Le cheminement de Vaz a connu de nombreux détours avant de la conduire là où elle est aujourd’hui. Violoniste classique pendant son adolescente, une mauvaise tendinite (« tellement sérieuse que j’étais incapable de m’habiller ou d’ouvrir une porte ») l’amène, à l’âge de 16 ans, à se rendre en Inde pour étudier la musique classique indienne, qui encourage l’improvisation. Elle commence alors à créer de la musique, à se joindre à des groupes et à jammer. Mais sa tendinite n’étant pas encore complètement guérie, elle se découvre une nouvelle passion : la justice sociale. Elle obtient un diplôme en sciences politiques, une maîtrise dans le cadre du programme d’études du développement international, puis en droit, et part travailler en Afrique du Sud. De retour à Vancouver, incapable de se trouver du travail comme avocate, elle se met à aider d’anciens amis de l’école des beaux-arts qui avaient besoin de musique pour le court métrage qu’ils tournaient.

« Vu que mon grand-père travaillait à Bollywood, c’est peut-être pour ça que je me suis dit que ça pourrait être agréable d’essayer, mais je n’avais aucune idée que ce serait le coup de foudre », se souvient-elle. « C’était passionnant de collaborer et d’aider à raconter des histoires de cette manière-là, mais une autre lumière s’était déjà allumée. Quand je travaillais en Afrique, j’avais entendu parler de groupes de théâtre musical qui remportaient plus de succès dans le domaine de la sensibilisation au sida que les politiques traditionnelles, et j’ai commencé à me demander si je ne pourrais pas faire quelque chose dans ce sens-là avec mon amour de la musique. Peu de temps après le court métrage, j’ai rencontré Tim McCauley, et il m’a aimablement donné la chance d’écrire des musiques pour un documentaire de la CBC sur les réfugiés hongrois, et je me suis soudainement rendu compte que la composition de musique de film pourrait être le lien entre ces deux mondes-là. »

Comme mère socialement consciente et femme de couleur travaillant dans une industrie dominée par de très riches hommes blancs, Vaz voit son métier de compositrice de musique de film d’un œil particulier. « Bien que personne n’ignore que les femmes et les personnes de couleur ont fait face à la discrimination, je pense que les choses changent », observe-t-elle. « Il y a des tas de champions partout, et j’ai l’impression que l’industrie dans son ensemble commence à vouloir diversifier ses équipes – non seulement parce il est important d’être davantage inclusif, mais aussi parce que ces candidats sont excellents dans leur métier et qu’ils apportent de nouvelles perspectives emballantes qui n’ont pas encore réellement été entendues. »
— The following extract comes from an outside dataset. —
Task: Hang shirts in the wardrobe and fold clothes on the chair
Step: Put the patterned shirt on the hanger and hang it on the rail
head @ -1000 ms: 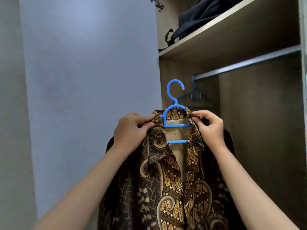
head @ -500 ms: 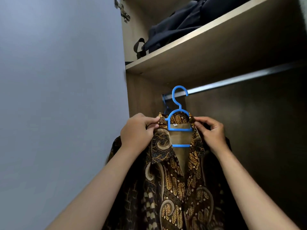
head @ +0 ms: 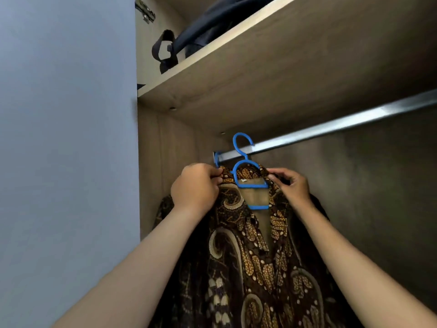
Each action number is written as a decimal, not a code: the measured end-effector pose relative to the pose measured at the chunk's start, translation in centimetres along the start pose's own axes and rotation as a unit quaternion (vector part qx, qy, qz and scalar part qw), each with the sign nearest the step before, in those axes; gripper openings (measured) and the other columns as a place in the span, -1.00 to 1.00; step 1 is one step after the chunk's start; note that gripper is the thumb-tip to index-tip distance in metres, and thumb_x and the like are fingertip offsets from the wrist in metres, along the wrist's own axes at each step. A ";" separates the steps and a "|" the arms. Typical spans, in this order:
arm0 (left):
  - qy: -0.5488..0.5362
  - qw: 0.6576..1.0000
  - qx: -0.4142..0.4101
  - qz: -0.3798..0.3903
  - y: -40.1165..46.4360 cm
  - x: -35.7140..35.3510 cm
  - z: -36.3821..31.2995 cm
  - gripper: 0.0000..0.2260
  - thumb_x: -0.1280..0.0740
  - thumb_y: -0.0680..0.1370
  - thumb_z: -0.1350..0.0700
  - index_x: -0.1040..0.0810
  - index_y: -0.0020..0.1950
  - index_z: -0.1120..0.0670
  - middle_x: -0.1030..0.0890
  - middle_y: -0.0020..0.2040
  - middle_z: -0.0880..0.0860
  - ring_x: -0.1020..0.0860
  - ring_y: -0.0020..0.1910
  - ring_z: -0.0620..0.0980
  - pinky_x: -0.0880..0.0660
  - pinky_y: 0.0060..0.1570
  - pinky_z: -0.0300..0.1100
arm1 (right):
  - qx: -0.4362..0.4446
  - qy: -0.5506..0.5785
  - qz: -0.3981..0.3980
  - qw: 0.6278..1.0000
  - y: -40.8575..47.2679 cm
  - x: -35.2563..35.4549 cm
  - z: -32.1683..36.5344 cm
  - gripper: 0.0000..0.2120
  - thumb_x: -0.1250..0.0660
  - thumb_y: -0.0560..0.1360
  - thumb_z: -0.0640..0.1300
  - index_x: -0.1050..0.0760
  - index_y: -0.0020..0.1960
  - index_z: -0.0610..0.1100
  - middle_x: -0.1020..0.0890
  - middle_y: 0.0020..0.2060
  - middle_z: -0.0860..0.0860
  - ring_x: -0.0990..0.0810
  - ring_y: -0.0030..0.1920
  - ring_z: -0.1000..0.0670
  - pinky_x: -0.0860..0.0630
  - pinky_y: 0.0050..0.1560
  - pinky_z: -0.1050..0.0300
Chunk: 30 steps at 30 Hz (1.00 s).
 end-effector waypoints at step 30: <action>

Le prochain projet de Vaz est un long métrage documentaire qui correspond parfaitement à sa philosophie. « Little Stones raconte l’histoire d’artistes sénégalaises, brésiliennes, indiennes et kenyennes qui changent profondément la vie des femmes, et ce, particulièrement dans les domaines de la mutilation génitale, de la violence domestique, du trafic sexuel et de l’extrême pauvreté », explique-t-elle. « Elles n’ont aucun financement, aucun argent. Elles agissent simplement de leur propre chef, accomplissent simplement des choses étonnantes… des femmes de vision qui ont une histoire incroyable à raconter. »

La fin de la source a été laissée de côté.